WORK TASK: Write out each entry, exactly the way it appears.

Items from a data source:
....

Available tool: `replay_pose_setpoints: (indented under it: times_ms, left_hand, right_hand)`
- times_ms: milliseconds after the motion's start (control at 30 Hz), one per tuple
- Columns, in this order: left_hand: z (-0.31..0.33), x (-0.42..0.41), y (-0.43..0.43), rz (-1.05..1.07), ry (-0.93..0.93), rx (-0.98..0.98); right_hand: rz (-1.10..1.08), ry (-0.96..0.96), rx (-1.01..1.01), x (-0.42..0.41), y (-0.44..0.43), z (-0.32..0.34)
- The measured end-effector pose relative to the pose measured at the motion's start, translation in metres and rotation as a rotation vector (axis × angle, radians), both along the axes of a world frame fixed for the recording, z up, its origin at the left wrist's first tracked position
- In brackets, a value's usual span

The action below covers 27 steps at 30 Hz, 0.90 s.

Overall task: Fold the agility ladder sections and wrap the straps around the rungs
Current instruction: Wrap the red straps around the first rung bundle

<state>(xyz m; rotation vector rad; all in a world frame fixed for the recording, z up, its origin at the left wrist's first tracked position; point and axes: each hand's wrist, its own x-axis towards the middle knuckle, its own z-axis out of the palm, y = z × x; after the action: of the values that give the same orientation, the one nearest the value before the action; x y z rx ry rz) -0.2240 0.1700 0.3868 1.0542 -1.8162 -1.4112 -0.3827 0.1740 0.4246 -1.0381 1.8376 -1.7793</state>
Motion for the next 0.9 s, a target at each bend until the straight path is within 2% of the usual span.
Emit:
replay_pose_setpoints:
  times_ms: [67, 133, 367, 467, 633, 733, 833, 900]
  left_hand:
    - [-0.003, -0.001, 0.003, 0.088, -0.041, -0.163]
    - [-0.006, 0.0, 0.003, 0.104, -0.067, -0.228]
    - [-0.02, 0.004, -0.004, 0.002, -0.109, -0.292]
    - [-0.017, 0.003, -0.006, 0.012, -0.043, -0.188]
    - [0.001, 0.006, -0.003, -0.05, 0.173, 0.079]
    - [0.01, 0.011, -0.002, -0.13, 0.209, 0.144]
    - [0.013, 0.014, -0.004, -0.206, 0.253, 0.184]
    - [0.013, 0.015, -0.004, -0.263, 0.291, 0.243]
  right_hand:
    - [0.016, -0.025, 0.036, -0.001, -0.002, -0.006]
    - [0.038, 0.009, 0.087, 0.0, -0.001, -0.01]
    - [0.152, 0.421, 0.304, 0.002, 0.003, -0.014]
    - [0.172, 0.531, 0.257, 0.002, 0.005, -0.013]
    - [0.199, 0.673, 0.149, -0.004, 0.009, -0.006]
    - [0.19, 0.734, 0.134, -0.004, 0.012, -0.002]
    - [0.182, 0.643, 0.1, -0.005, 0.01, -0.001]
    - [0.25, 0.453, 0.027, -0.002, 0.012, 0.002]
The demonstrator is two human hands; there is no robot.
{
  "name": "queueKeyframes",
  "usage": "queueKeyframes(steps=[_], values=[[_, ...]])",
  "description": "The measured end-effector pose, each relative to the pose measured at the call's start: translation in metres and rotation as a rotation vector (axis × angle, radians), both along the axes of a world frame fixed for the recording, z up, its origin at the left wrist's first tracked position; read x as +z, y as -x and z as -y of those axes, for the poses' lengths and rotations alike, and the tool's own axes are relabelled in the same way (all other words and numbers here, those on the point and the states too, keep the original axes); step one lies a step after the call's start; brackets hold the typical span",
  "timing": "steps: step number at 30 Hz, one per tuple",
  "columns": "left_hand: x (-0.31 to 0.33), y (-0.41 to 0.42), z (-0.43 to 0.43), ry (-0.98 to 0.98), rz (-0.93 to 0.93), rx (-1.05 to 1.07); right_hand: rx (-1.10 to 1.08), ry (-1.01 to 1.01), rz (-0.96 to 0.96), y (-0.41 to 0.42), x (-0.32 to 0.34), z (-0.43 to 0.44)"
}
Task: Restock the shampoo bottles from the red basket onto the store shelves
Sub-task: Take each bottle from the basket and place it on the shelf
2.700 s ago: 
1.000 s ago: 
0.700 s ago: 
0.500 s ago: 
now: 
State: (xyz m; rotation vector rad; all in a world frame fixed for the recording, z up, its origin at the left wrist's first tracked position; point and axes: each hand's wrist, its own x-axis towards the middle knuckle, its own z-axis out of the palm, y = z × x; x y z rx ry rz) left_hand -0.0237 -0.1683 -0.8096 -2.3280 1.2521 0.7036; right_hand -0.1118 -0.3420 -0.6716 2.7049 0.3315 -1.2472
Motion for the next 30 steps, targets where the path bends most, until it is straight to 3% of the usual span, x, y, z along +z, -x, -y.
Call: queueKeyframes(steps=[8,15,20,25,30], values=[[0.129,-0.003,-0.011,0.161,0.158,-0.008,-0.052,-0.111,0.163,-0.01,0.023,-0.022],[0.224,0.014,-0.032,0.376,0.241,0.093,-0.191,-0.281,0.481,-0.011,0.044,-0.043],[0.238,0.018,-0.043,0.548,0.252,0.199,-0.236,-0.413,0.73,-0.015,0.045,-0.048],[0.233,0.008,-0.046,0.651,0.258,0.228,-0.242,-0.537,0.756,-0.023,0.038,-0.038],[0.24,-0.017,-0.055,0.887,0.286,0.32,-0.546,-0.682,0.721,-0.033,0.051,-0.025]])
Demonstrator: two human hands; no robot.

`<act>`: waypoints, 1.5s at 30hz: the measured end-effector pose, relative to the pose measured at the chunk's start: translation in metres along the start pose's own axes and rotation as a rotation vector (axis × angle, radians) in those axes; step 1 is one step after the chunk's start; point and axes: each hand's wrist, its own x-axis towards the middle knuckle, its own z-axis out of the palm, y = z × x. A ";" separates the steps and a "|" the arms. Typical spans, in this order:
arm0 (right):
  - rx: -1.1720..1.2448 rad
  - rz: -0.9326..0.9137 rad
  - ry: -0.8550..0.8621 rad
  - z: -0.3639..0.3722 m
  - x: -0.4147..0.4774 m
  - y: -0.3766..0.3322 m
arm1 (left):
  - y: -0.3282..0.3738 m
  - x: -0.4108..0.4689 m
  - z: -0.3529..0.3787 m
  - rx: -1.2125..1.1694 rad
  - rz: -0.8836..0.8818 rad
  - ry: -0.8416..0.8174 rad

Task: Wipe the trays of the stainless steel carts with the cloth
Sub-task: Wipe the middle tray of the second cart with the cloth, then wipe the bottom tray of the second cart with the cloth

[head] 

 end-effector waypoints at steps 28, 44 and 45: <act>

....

ANSWER SPACE:
Available tool: `replay_pose_setpoints: (indented under it: times_ms, left_hand, right_hand)`
- times_ms: milliseconds after the motion's start (control at 30 Hz), one per tuple
- Columns, in this order: left_hand: z (-0.31..0.33), x (-0.42..0.41), y (-0.43..0.43), rz (-1.05..1.07), ry (-0.93..0.93), rx (-0.98..0.98); right_hand: rz (-1.10..1.08), ry (-0.96..0.96), rx (-1.01..1.01), x (-0.42..0.41), y (-0.44..0.43), z (-0.32..0.34)
- The measured end-effector pose relative to the pose measured at the motion's start, translation in metres and rotation as a rotation vector (axis × angle, radians), both along the axes of a world frame fixed for the recording, z up, its origin at the left wrist's first tracked position
- In brackets, a value's usual span

The action below covers 27 steps at 30 Hz, 0.90 s.

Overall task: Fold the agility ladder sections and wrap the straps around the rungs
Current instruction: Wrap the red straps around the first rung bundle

<state>(xyz m; rotation vector rad; all in a world frame fixed for the recording, z up, its origin at the left wrist's first tracked position; point and axes: each hand's wrist, its own x-axis towards the middle knuckle, its own z-axis out of the palm, y = z × x; after the action: of the values that give the same orientation, the one nearest the value before the action; x y z rx ry rz) -0.2240 0.1700 0.3868 1.0542 -1.8162 -1.4112 -0.3827 0.1740 0.4246 -1.0381 1.8376 -1.7793</state>
Motion for the next 0.9 s, a target at each bend until the straight path is within 2% of the usual span.
Emit:
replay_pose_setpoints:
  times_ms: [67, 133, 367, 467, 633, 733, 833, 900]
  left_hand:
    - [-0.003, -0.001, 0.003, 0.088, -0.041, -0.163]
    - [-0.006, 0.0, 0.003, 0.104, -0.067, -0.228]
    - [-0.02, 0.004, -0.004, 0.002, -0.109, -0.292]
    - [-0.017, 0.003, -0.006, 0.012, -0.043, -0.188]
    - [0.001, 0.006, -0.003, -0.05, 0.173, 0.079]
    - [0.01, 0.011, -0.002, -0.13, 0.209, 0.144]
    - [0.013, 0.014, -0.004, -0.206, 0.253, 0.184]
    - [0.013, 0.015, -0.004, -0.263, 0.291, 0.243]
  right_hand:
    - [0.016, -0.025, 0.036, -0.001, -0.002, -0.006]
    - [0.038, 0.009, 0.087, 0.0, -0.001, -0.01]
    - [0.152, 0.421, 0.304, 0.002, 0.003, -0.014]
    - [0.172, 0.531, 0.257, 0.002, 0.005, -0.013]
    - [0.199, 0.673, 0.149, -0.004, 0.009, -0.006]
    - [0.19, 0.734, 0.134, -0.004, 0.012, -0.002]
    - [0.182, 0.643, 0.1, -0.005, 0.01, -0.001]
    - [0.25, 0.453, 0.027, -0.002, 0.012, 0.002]
The demonstrator is two human hands; there is no robot.
{
  "name": "queueKeyframes",
  "usage": "queueKeyframes(steps=[_], values=[[_, ...]])",
  "description": "The measured end-effector pose, each relative to the pose measured at the call's start: translation in metres and rotation as a rotation vector (axis × angle, radians), both along the axes of a world frame fixed for the recording, z up, its origin at the left wrist's first tracked position; read x as +z, y as -x and z as -y of those axes, for the poses' lengths and rotations alike, and the tool's own axes are relabelled in the same way (all other words and numbers here, those on the point and the states too, keep the original axes); step one lies a step after the call's start; brackets hold the typical span",
  "timing": "steps: step number at 30 Hz, one per tuple",
  "columns": "left_hand: x (-0.31 to 0.33), y (-0.41 to 0.42), z (-0.43 to 0.43), ry (-0.98 to 0.98), rz (-0.93 to 0.93), rx (-1.05 to 1.07); right_hand: rx (-1.10 to 1.08), ry (-1.01 to 1.01), rz (-0.96 to 0.96), y (-0.41 to 0.42), x (-0.32 to 0.34), z (-0.43 to 0.44)"
}
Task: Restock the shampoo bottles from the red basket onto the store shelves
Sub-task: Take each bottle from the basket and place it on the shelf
2.700 s ago: 
1.000 s ago: 
0.700 s ago: 
0.500 s ago: 
now: 
State: (xyz m; rotation vector rad; all in a world frame fixed for the recording, z up, its origin at the left wrist's first tracked position; point and axes: each hand's wrist, its own x-axis towards the middle knuckle, its own z-axis out of the palm, y = z × x; x y z rx ry rz) left_hand -0.0237 -0.1683 -0.8096 -2.3280 1.2521 0.7036; right_hand -0.1118 -0.3420 -0.6716 2.7049 0.3315 -1.2472
Motion for the next 30 steps, targets where the path bends most, until it is straight to 3% of the usual span, x, y, z along +z, -x, -y.
Call: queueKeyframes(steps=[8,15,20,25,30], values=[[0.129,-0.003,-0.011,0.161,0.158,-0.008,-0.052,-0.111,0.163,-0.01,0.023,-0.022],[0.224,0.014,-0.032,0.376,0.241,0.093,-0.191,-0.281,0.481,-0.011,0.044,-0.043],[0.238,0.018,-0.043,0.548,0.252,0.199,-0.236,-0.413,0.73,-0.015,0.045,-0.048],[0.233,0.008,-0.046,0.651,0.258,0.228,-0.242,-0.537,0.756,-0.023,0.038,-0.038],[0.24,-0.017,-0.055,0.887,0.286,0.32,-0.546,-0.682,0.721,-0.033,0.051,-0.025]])
Demonstrator: two human hands; no robot.

`<act>`: waypoints, 1.5s at 30hz: the measured end-effector pose, relative to the pose measured at the chunk's start: translation in metres along the start pose's own axes and rotation as a rotation vector (axis × angle, radians) in those axes; step 1 is one step after the chunk's start; point and axes: each hand's wrist, its own x-axis towards the middle knuckle, its own z-axis out of the palm, y = z × x. A ";" separates the steps and a "|" the arms. Typical spans, in this order:
arm0 (right):
  - rx: -1.1720..1.2448 rad
  - rz: -0.9326..0.9137 rad
  - ry: -0.8550..0.8621 rad
  - z: -0.3639..0.3722 m
  - x: -0.4147..0.4774 m
  - y: -0.3766..0.3322 m
arm1 (left):
  - y: -0.3282..0.3738 m
  - x: -0.4108..0.4689 m
  - z: -0.3529..0.3787 m
  - rx: -1.2125..1.1694 rad
  - rz: -0.8836..0.8818 rad
  - ry: -0.8416..0.8174 rad

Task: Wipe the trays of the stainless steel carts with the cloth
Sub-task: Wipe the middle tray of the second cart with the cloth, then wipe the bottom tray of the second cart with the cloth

[head] 

 end-effector waypoints at steps 28, 44 and 45: <act>

Nothing further is needed for this exercise.